# Reptile Cymru



## Young_Gun (Jan 6, 2007)

Went there this weekend just gone and just wanted to say, what an amazing shop, well stocked, not a single unhealthy or unhappy lookin animal, staff who knew what they were talking about, lovely setups with great vivs and clean as anything.

I should be visiting a bit more often hopefully, its well worth the drive and no excuses for anyone wanting to visit an excellent shop as I went from Liverpool :lol2:

Came out lighter than I went in which is always good and everythin I bought has fed already so lookin good 

Reptile Cymru
02920 190291

Thanks for putting up with me Christy


----------



## Moosey (Jan 7, 2008)

i went with him and it was one of the best shops ive been in! Fantastic stock, knowledgable staff and i got the most gorgeous, healthy A. Avicularia from there!

Very impressed :no1:


----------



## helenaz0 (Jan 20, 2008)

I agree we went there the other week. One of the great reptile shops in south wales I believe


----------



## Dork Knight (Mar 10, 2008)

I visited Reptile Cymru yesterday and I have to say I was impressed, I visited another Reptile store in Cardiff (which I couldn't wait to get away from) and other stores in a 15mile or so radius - nothing could compare in my opinion.

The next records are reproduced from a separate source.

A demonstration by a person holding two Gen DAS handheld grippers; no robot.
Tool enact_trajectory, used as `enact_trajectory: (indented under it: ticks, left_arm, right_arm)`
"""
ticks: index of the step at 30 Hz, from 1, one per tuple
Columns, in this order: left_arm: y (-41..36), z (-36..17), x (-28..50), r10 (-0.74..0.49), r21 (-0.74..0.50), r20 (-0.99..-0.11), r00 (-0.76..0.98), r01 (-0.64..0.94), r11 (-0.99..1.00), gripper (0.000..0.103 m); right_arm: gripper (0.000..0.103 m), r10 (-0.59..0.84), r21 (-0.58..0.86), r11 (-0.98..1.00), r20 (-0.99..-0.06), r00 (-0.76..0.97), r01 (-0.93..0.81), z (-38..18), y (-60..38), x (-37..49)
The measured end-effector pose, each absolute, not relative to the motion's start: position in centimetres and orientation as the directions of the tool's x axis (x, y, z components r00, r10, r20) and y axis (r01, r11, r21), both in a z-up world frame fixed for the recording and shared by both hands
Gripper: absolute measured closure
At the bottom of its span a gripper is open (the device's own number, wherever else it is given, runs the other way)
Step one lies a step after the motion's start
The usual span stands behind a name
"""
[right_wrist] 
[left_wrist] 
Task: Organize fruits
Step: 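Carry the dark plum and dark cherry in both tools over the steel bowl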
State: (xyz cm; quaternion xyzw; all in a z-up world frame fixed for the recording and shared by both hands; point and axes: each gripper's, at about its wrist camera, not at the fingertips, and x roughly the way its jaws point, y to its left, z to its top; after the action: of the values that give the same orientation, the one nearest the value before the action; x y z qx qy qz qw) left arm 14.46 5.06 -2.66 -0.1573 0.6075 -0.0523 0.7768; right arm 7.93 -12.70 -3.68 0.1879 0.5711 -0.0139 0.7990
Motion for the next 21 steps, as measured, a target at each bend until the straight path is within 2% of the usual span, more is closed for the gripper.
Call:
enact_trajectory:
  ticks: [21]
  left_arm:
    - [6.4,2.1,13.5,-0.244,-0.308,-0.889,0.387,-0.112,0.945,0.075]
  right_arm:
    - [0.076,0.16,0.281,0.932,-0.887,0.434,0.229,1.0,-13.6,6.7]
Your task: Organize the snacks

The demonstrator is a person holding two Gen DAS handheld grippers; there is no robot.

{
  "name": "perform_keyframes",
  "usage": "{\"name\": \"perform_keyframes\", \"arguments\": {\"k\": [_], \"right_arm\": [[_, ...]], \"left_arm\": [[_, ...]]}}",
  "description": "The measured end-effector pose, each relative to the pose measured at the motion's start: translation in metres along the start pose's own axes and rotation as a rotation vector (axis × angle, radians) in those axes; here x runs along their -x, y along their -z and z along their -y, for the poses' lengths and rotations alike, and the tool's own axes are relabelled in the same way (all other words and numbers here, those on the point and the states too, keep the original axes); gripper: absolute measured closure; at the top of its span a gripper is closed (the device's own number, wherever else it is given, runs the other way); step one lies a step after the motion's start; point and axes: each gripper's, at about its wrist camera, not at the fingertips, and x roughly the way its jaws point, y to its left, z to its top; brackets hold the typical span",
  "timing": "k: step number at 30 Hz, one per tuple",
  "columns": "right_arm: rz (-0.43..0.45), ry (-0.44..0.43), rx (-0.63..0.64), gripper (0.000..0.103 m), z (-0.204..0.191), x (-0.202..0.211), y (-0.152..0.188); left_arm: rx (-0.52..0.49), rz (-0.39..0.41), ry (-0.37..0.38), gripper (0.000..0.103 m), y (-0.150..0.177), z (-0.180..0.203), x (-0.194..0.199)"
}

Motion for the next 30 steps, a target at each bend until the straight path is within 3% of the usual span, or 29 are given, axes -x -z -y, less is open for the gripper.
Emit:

I had a chat with the gentleman behind the counter and no doubt he could tell my knowledge in this area was next to none, but he ran through a number of things with me and I felt very comfortable there.

Hopefully I'll be calling Reptile Cymru later this week as they informed me they are going to Hamm (I think it's Hamm) this weekend, lets hope they can source a Leopard Gecko or two for me 

After my visit I wouldn't think of taking my business elsewhere for a reptile.

Jason


----------



## Athravan (Dec 28, 2006)

Thanks guys, we really try very hard so it's nice to know people approve (although always room for suggestions on more improvements!)

Sorry I wasn't there to say hi yesterday Dork_Knight... you would have talked to Ben (my fiance), his username is "Plutino" on here


----------



## underdog (Mar 11, 2008)

I love looking around good reptile shops (probably as well all do) and while I am never going to go an buy another reptile I always spend on something for the Iguana :lol:

Look like I am going to have to make the 30min drive to visit here soon.


----------



## Dork Knight (Mar 10, 2008)

underdog;

I don't think you'll be disappointed with a 30 minute journey, it's a great store.

Athravan;

I hope that my Viv and all relevant equipment will arrive tomorrow or Thursday, as soon as I know I have everything ready to use I'll be on the phone with regards to Leopard Gecko Morphs (which I hope will be before Friday) 

Jason


----------



## Philcw (Feb 7, 2008)

Christy do you know how far your shop is from milton keynes/northampton.

As i would love to pop in 



Phil : victory:


----------



## Snakes r grreat (Aug 21, 2006)

I reckon it would take you a good 3-4 hours. It took me 2 1/2 hours from london to there, and that was straight down the m4 with good traffic. : victory:


----------



## Philcw (Feb 7, 2008)

Snakes r grreat said:


> I reckon it would take you a good 3-4 hours. It took me 2 1/2 hours from london to there, and that was straight down the m4 with good traffic. : victory:


lol, well MK isnt to far from north london.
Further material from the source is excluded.